=== WHAT TO WORK ON ===
Every record is to be transcribed exactly as written.

-- GIVEN DATA follows --

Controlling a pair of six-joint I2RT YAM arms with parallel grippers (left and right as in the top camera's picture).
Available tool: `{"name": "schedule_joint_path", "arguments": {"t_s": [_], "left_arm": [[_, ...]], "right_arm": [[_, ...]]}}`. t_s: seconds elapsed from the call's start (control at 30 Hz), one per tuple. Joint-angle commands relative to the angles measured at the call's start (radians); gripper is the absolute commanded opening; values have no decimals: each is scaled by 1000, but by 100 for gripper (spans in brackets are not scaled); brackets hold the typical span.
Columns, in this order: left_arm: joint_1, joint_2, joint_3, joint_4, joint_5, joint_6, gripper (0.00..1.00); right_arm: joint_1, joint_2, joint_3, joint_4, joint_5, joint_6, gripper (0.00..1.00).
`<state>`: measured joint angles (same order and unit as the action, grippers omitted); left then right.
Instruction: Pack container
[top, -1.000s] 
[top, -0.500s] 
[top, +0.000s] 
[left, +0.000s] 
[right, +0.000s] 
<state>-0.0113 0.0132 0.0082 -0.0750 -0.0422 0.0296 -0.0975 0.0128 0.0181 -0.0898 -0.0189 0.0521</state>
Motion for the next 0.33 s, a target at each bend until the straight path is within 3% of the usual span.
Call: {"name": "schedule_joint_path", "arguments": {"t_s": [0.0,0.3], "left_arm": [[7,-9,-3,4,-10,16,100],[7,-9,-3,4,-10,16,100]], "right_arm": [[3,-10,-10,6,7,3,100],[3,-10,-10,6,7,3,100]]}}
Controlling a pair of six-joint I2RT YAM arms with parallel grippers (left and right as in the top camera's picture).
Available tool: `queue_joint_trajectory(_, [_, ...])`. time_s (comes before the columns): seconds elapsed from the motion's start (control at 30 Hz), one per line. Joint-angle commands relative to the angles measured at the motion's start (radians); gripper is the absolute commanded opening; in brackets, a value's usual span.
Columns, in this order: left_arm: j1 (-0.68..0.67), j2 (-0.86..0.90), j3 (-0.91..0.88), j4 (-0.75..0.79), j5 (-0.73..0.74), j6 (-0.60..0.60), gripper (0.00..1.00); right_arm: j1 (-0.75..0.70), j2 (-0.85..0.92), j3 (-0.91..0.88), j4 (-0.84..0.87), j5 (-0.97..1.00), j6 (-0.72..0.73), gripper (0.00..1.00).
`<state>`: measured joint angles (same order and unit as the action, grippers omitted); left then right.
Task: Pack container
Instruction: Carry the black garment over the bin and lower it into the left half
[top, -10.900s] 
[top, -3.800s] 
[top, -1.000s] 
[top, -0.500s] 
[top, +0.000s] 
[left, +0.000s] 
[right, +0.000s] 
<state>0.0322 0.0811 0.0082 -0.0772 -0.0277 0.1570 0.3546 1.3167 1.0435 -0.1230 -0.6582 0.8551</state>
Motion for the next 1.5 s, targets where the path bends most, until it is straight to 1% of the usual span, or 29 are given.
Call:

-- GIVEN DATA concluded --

=== WRITTEN RESPONSE ===
Controlling a pair of six-joint I2RT YAM arms with parallel grippers (left and right as in the top camera's picture).
Available tool: `{"name": "schedule_joint_path", "arguments": {"t_s": [_], "left_arm": [[_, ...]], "right_arm": [[_, ...]]}}`. t_s: seconds elapsed from the call's start (control at 30 Hz), one per tuple. Joint-angle commands relative to the angles measured at the call's start (radians); gripper is the absolute commanded opening; values have no decimals: each is scaled by 1000, but by 100 for gripper (spans in brackets are not scaled); brackets hold the typical span.
Columns, in this order: left_arm: joint_1, joint_2, joint_3, joint_4, joint_5, joint_6, gripper (0.00..1.00); right_arm: joint_1, joint_2, joint_3, joint_4, joint_5, joint_6, gripper (0.00..1.00).
`<state>`: measured joint angles (same order and unit as the action, grippers omitted); left then right.
Instruction: Pack container
[top, -1.000s] 
[top, -0.500s] 
[top, +0.000s] 
[left, +0.000s] 
[right, +0.000s] 
<state>-0.0113 0.0132 0.0082 -0.0750 -0.0422 0.0296 -0.0975 0.0128 0.0181 -0.0898 -0.0189 0.0521</state>
Motion for the next 0.33 s, a target at each bend until the straight path is within 3% of the usual span.
Call: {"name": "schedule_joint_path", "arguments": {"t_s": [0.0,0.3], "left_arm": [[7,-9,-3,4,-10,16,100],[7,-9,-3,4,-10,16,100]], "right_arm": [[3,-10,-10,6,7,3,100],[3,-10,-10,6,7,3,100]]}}
Controlling a pair of six-joint I2RT YAM arms with parallel grippers (left and right as in the top camera's picture).
Available tool: `queue_joint_trajectory(_, [_, ...])`. time_s (comes before the columns): seconds elapsed from the motion's start (control at 30 Hz), one per line. Joint-angle commands relative to the angles measured at the motion's start (radians); gripper is the absolute commanded opening; in brackets, a value's usual span.
Columns, in this order: left_arm: j1 (-0.68..0.67), j2 (-0.86..0.90), j3 (-0.91..0.88), j4 (-0.75..0.79), j5 (-0.73..0.74), j6 (-0.60..0.60), gripper (0.00..1.00); right_arm: j1 (-0.75..0.70), j2 (-0.85..0.92), j3 (-0.91..0.88), j4 (-0.84..0.87), j5 (-0.97..1.00), j6 (-0.72..0.73), gripper (0.00..1.00).
`<state>`: measured joint angles (same order and unit as the action, grippers omitted); left then right.
Task: Pack container
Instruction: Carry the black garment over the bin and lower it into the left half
[top, -10.900s] 
[top, -3.800s] 
[top, -1.000s] 
[top, -0.500s] 
[top, +0.000s] 
[left, +0.000s] 
[right, +0.000s] 
<state>0.0322 0.0811 0.0082 -0.0772 -0.0277 0.1570 0.3546 1.3167 1.0435 -0.1230 -0.6582 0.8551</state>
Motion for the next 1.5 s, targets where the path bends most, until it is straight to 1% of the usual span, or 29 are given.
Call:

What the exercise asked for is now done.